Она мечтала быть вместе с толпами молодых людей, которые перебирались на запад, чтобы обрести новую счастливую жизнь рядом с бескрайним Тихим океаном.

– Нет, – с грустью ответил я.

– Вот, это для тех, кто летит первый раз! – улыбаясь, сказала она и вручила мне большой желтый значок с изображением мультяшного аэробуса. Мы взошли на борт, и я сел на оранжево-коричневое сиденье, сжимая в руке нежданный подарок. Собственных вещей у меня было не так уж много: казу, несколько мягких игрушек, несколько книг про слоненка Бабара. Но теперь я стал владельцем большого желтого значка, и он являлся неопровержимым доказательством того, что я летал на самолете!

После взлета бесплатно давали имбирный эль, и я его пил без меры. Когда же в третий раз за 90 минут сказал маме, что хочу писать, она рассердилась.

– Писай на сиденье, если так невтерпеж! – отрезала она.

Я понял, что у меня две мамы. Одна была веселая и спокойная, она смеялась, когда я кричал в казу. Другая мама была зла на весь мир и на меня. Я никогда не летал на самолете и не знал, что и как полагается делать. Поэтому написал на сиденье и тут же начал плакать.

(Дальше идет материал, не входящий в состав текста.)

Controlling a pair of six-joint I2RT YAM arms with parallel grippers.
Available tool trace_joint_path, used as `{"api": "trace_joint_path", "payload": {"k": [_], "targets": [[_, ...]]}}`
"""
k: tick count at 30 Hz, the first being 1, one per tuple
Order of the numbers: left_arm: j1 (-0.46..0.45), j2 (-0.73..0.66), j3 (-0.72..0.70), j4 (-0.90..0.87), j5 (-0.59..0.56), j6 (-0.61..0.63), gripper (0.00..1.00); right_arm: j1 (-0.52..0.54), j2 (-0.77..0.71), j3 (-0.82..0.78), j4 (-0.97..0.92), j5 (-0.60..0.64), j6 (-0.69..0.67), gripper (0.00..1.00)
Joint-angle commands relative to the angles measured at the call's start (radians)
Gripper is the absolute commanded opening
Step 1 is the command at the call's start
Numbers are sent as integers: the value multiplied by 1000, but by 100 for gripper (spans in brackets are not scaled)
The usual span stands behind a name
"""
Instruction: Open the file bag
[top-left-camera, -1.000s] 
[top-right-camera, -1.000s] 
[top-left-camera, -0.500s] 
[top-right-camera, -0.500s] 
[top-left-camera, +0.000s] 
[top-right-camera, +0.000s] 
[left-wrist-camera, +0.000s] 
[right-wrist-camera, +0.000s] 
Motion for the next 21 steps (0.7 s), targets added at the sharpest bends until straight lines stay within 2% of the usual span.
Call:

– Что опять?! – мама повернулась ко мне. – Почему ты ревешь?!

– Я написал на сиденье, и оно мокрое…

Она вздохнула и схватила меня в охапку. В туалете, во время процедуры мытья и смены одежды, она кричала:

– Я тебя не просила ссать на сиденье!

– Но ты так сказала…

– Это была ирония! – резко сказала она, забыв, что мне всего три года и я попросту не знаю, что такое ирония.

Я понял, что у меня две мамы. Одна была веселая и спокойная, она смеялась, когда я кричал в казу. Другая мама была зла на весь мир и на меня.

Вернувшись к нашим местам, она посадила меня на сложенное вчетверо одеяло. Спросила:

– Так хорошо?

Я боялся, что расплачусь, если заговорю, и поэтому молча кивнул.

Подошла стюардесса и ласково предложила мне пойти осмотреть верхнюю палубу. Я так удивился, что тут же забыл о мокром сиденье:

– А разве тут можно подняться наверх?!

Она взяла меня за руку, и мы пошли к металлической винтовой лестнице, ведущей на верхнюю палубу. Там несколько бизнесменов стояли у бара, курили сигареты и пили какой-то коричневый алкоголь.

– Этот парень никогда не летал на самолете! – с улыбкой обратилась к ним стюардесса, указывая на меня.

– Я никогда не летал на самолете! – сказал я бизнесменам, чтобы они точно об этом знали.

– Ну, возьми арахис! – сказал один из них и вручил мне пакетик арахиса. Пакетик был серебристо-голубой и выглядел так, словно он доставлен с другой планеты.

– Можно, я заберу его себе?

– Ха! Он ваш, сэр! – ответил бизнесмен, пожимая мою ладошку.

Стюардесса отвела меня вниз, к моему месту.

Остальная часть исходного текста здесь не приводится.